Every line below must come back exactly as it stands, with the images omitted.

• _Given data_
+ + + +
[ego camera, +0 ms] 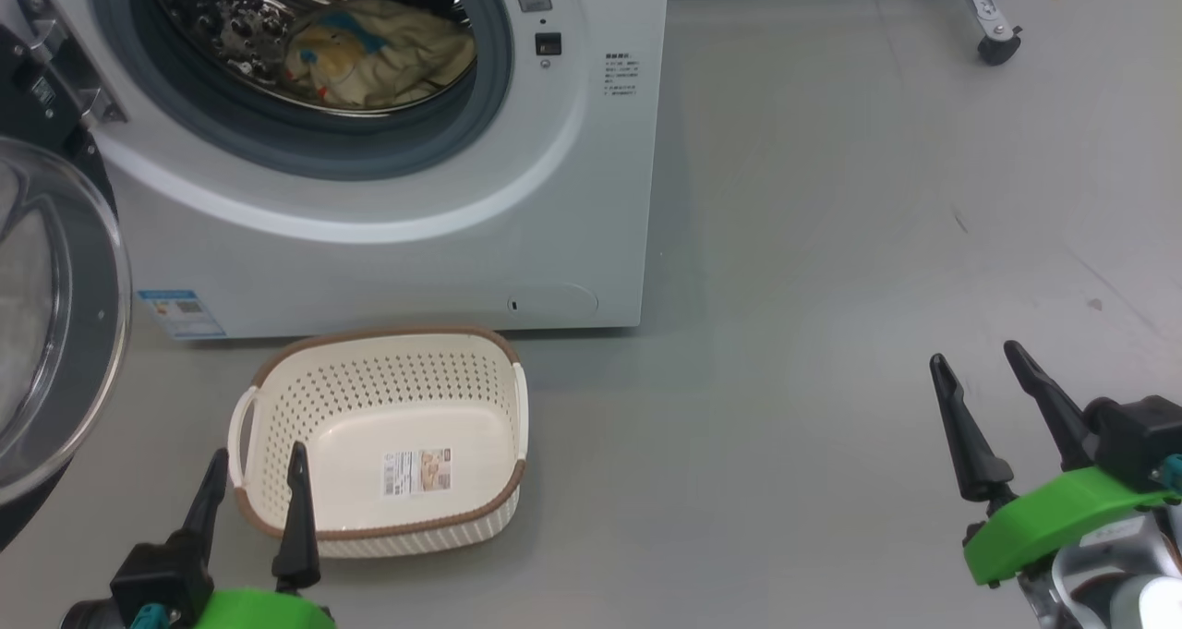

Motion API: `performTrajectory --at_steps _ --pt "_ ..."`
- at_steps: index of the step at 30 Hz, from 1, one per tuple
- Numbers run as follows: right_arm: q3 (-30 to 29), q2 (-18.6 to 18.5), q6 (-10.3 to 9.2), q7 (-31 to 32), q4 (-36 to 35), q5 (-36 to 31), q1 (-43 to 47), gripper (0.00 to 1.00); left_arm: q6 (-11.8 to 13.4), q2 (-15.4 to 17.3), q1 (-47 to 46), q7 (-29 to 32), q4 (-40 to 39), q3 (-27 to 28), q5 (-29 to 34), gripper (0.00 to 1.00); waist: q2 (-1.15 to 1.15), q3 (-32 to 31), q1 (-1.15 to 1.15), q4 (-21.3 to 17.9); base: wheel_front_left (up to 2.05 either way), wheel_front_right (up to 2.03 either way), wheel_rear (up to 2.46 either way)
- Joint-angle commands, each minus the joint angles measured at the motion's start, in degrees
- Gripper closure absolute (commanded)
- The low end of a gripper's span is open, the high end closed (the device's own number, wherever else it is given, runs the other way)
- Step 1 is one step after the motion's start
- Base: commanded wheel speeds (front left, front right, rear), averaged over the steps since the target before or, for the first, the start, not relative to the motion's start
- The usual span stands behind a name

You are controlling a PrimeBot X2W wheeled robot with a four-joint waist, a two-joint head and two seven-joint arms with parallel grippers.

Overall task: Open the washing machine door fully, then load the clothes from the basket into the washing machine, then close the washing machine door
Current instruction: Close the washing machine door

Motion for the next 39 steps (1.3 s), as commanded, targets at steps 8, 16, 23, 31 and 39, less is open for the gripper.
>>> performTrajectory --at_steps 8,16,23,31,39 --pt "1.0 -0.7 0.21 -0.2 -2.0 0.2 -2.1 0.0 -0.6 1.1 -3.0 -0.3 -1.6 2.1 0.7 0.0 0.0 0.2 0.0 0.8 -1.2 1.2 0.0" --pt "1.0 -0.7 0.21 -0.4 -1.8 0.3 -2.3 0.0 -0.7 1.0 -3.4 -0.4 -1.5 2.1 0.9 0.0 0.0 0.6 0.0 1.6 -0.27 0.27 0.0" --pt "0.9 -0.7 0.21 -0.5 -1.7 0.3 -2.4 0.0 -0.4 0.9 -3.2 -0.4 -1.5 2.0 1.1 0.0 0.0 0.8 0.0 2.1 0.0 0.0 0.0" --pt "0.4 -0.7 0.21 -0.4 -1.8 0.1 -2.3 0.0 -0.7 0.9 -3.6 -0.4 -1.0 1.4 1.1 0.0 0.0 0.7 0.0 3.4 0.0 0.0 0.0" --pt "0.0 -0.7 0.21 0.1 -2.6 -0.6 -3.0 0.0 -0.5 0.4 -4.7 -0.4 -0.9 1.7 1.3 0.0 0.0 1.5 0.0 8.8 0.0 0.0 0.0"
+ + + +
• _Response to this task_
[ego camera, +0 ms] 

Motion API: `performTrajectory --at_steps _ --pt "_ ..."`
- at_steps: index of the step at 30 Hz, from 1, one per tuple
- Numbers run as follows: right_arm: q3 (-30 to 29), q2 (-18.6 to 18.5), q6 (-10.3 to 9.2), q7 (-31 to 32), q4 (-36 to 35), q5 (-36 to 31), q1 (-43 to 47), gripper (0.00 to 1.00); left_arm: q6 (-11.8 to 13.4), q2 (-15.4 to 17.3), q1 (-47 to 46), q7 (-29 to 32), q4 (-40 to 39), q3 (-27 to 28), q5 (-29 to 34), gripper (0.00 to 1.00); waist: q2 (-1.15 to 1.15), q3 (-32 to 31), q1 (-1.15 to 1.15), q4 (-21.3 to 17.9); base: wheel_front_left (up to 2.05 either way), wheel_front_right (up to 2.03 either way), wheel_rear (up to 2.46 either way)
- Joint-angle commands, each minus the joint angles measured at the motion's start, in degrees
- Gripper closure absolute (commanded)
- The low end of a gripper's span is open, the high end closed (the device's own number, wherever else it is given, runs the other way)
- Step 1 is one step after the motion's start
- Base: commanded wheel speeds (front left, front right, rear), averaged over the steps since the target before or, for the first, the start, not relative to the motion's start
- The usual span stands behind a name

You are controlling a PrimeBot X2W wheeled robot with a four-joint waist, a two-joint head and two seven-joint arms with parallel grippers.

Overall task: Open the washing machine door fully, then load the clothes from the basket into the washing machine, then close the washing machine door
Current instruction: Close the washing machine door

Motion for the next 39 steps (1.3 s), as commanded, targets at steps 8, 16, 23, 31 and 39, less is open for the gripper.
>>> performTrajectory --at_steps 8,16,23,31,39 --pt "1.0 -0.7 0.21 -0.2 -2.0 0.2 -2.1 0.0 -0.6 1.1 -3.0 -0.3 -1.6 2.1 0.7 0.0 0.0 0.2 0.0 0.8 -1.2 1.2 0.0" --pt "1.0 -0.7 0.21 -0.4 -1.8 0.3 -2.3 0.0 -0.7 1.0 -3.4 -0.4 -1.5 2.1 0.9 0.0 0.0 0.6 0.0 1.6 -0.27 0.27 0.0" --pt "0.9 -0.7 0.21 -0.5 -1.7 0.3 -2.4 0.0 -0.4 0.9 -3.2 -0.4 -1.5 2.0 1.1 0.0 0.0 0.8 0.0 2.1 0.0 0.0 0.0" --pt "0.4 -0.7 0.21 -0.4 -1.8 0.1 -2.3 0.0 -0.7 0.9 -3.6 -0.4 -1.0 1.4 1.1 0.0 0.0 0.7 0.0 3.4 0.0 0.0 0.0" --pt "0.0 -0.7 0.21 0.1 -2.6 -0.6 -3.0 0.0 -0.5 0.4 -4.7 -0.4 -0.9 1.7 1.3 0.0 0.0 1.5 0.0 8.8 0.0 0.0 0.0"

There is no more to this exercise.